Dude, seriously, go roast your own women, leave ours alone.

Once he returns to Betty's house, Grandpa tells an extremely not-in-a-good-mood Thor that the kids went to down to the college to talk to the teacher (Grandpa doesn't know what problems he's causing). At the college, which looks more like an elementary school, Derek and Betty have some mix-ups with timing and Thor gets to the teacher first and nukes him when he doesn't have the answers he demands. Derek, Betty, and the teacher's unsettlingly hot secretary come across the skeleton of the old man in his desk chair and Derek instantly knows that one of his fellow aliens is on the loose in the city.
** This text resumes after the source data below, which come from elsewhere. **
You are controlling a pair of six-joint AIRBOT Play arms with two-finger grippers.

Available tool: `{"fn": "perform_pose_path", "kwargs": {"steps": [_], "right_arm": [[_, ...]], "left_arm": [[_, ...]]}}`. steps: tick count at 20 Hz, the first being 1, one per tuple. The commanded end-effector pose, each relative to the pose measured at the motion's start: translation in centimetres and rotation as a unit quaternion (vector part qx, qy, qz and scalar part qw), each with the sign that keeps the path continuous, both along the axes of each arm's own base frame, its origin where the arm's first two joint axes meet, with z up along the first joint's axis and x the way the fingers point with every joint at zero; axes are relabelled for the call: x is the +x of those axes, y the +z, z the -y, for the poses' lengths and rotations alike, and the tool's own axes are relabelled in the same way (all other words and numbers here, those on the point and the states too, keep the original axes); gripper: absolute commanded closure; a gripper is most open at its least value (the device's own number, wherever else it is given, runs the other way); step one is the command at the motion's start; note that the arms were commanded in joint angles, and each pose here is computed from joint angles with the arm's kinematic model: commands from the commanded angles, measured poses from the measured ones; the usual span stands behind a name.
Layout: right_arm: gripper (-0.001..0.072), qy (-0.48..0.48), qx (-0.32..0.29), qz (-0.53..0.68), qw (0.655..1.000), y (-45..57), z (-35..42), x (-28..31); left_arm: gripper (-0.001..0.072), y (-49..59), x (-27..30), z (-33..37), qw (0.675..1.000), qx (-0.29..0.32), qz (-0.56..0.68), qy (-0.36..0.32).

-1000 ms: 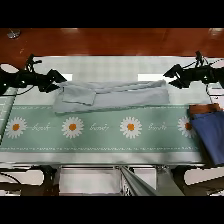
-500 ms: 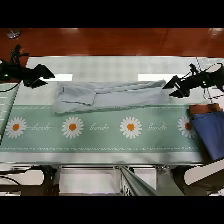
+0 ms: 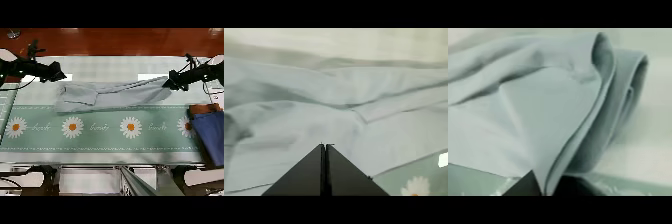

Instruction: Fold the shirts.

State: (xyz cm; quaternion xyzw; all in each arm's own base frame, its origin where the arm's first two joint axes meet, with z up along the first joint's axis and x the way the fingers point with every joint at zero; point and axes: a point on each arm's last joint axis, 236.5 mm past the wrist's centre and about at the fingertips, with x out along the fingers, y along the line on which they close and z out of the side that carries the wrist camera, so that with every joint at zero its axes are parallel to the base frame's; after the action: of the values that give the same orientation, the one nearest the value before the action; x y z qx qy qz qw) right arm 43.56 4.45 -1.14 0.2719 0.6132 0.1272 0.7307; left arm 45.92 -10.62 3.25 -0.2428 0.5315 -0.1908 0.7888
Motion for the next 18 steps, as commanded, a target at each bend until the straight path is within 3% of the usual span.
{"fn": "perform_pose_path", "kwargs": {"steps": [1,4,7,11,15,18], "right_arm": [[0.0693,0.015,-0.075,0.104,0.992,7.0,-0.3,-3.9],[0.0693,0.012,-0.075,0.176,0.981,12.6,-2.8,-8.1],[0.0693,0.021,-0.060,0.220,0.974,16.2,-5.3,-10.4],[0.0693,0.034,-0.041,0.227,0.972,17.3,-7.5,-11.6],[0.0692,0.018,-0.035,0.235,0.971,17.8,-7.6,-11.0],[0.0692,0.017,-0.025,0.236,0.971,18.0,-7.9,-10.9]], "left_arm": [[0.0679,0.2,-0.1,6.9,0.998,0.005,0.037,-0.055],[0.0679,-2.9,-2.1,16.3,0.992,0.031,0.035,-0.121],[0.0680,-5.5,-6.1,26.1,0.978,0.026,0.009,-0.207],[0.0679,-8.8,-11.8,35.2,0.962,0.019,-0.024,-0.270],[0.0678,-10.2,-16.6,39.3,0.951,-0.017,-0.070,-0.301],[0.0678,-7.3,-12.1,35.5,0.957,-0.028,-0.066,-0.282]]}}
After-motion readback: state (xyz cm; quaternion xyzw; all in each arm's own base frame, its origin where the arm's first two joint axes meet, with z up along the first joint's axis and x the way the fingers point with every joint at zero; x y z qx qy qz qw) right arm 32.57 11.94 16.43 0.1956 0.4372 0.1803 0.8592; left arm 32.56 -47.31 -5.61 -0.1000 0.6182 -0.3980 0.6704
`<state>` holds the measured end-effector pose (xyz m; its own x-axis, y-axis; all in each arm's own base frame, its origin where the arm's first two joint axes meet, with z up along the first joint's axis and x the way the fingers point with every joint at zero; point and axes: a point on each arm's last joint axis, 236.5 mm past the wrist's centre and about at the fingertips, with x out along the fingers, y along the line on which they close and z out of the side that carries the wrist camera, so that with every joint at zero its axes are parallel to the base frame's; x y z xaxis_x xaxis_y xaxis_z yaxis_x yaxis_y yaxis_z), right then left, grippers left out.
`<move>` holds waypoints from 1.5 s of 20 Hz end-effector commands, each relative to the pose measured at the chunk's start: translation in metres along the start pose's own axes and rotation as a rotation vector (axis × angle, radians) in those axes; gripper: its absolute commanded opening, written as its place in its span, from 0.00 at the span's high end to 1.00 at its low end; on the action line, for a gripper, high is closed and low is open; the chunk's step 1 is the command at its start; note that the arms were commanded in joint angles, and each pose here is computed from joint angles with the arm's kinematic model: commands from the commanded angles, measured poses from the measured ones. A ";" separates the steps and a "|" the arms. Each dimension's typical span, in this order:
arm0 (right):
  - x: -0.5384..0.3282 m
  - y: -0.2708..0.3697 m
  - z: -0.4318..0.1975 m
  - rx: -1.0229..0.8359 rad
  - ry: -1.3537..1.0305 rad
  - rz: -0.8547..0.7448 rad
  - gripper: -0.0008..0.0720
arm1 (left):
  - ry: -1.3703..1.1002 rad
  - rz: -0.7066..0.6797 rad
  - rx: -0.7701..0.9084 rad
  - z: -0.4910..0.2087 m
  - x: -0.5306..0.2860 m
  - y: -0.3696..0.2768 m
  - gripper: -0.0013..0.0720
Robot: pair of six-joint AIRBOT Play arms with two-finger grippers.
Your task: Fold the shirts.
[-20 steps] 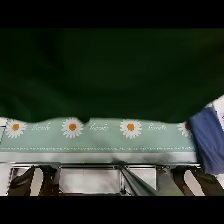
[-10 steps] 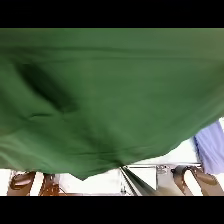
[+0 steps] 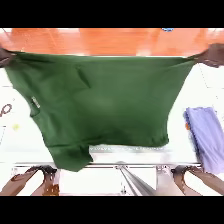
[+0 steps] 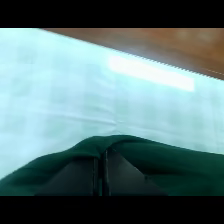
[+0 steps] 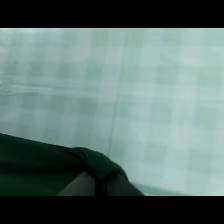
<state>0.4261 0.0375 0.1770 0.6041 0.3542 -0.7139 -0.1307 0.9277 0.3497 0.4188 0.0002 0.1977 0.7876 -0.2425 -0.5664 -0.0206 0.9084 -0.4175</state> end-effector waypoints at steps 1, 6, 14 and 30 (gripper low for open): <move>0.116 -0.033 0.014 0.066 0.040 0.024 0.95 | 0.077 0.013 -0.144 -0.009 0.112 0.054 0.96; 0.205 -0.064 0.032 0.154 0.068 0.064 0.95 | 0.207 0.032 -0.211 -0.031 0.205 0.095 0.96; 0.187 -0.064 -0.033 0.132 0.369 0.119 0.95 | 0.485 0.007 -0.213 -0.084 0.175 0.108 0.96; 0.131 -0.112 -0.104 0.276 0.581 -0.040 0.42 | 0.760 0.032 -0.270 -0.175 0.101 0.143 0.29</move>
<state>0.4562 0.0244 -0.0456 0.0714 0.4468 -0.8918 0.0987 0.8865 0.4521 0.3971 0.0243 -0.0656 0.1135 -0.5013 -0.8578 -0.2473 0.8220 -0.5131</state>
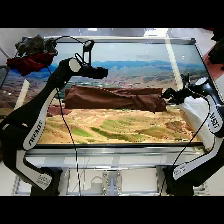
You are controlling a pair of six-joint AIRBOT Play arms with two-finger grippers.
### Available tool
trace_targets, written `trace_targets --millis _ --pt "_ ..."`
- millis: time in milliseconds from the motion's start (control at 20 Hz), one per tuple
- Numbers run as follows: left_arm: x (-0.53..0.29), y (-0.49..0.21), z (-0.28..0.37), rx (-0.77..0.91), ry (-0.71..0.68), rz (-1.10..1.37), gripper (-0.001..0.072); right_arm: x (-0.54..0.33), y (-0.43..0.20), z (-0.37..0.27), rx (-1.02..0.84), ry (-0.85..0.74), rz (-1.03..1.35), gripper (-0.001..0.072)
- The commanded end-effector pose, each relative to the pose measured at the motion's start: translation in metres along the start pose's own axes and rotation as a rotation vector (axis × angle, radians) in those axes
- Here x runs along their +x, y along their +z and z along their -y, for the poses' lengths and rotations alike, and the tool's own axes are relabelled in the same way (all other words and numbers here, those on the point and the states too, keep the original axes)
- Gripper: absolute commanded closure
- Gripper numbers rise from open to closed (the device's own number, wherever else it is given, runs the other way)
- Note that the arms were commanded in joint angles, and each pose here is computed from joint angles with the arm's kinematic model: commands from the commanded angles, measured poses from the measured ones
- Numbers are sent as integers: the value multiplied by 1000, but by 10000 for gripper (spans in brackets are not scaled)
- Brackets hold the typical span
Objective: Fold the shirts.
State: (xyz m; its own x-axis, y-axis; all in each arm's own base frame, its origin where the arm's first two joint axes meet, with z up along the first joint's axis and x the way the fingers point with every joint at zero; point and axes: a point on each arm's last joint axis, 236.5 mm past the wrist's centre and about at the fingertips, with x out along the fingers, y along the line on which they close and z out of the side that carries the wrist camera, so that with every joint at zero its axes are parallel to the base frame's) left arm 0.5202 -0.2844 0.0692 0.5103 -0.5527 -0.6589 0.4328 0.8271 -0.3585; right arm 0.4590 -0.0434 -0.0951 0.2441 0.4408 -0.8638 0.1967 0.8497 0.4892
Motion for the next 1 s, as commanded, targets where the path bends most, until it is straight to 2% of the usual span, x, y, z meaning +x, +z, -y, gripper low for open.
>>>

The hot secretary and the kids react to the horrible sight, she's going to have to get a new job now.

Realizing he's putting Betty in danger, Derek tries to get her to leave and go somewhere safe, but she refuses to leave his side. This is the first of a half dozen instances where Derek tells her to leave to protect herself and she steadfastly refuses and Derek just meekly says, "Yes, dear." In fact, she never really does anything he tells her to do. For a 1950s movie, it gets amusing after a while seeing Betty flat out ignore him and do whatever she feels like doing. It's Betty's idea to call the cops and drive downtown to police station.


"Derek, I have listened to your demands and your reasoning and have decided to disregard them completely. Now be a nice boy and go make me a sandwich."

Thor goes storming back to Betty's house a third time (he doesn't know where else to go) and kidnaps Grandpa (too fat to run away effectively), forcing him to drive him down to the police station to intercept Derek. Both cars arrive there at the same time and Thor gets into a gunfight with the group of armed cops standing on the front steps as Derek and Betty run for cover. Two cops are nuked but Thor takes a couple of bullets to the arm and chest and has to slink off. Where before I lauded them for not using negative scratches for the RayGun, here I have to pound them for using that same old technique for the cops' pistol fire. When you don't have enough money in the budget for blanks, you know you are running a shoestring production.


Gunfight!

The badly wounded Thor manages to hide in a car and kidnaps Derek and Betty as they later walk by and forces them to take him to a local doctor, who has a practice in his house (remember those days?). The Doctor digs out the two bullets without drugs (on Thor's orders, and under gunpoint, he needs to keep an eye on them) but he's not doing well at all. In a delirious state, Thor tells Derek that he's the heir to the throne. He also tells him that after he ran off the Gorgon revived itself, and that the fleet is coming in the morning to bring tens of thousands more. Thor loses consciousness eventually and they all escape, driving down to the police station again.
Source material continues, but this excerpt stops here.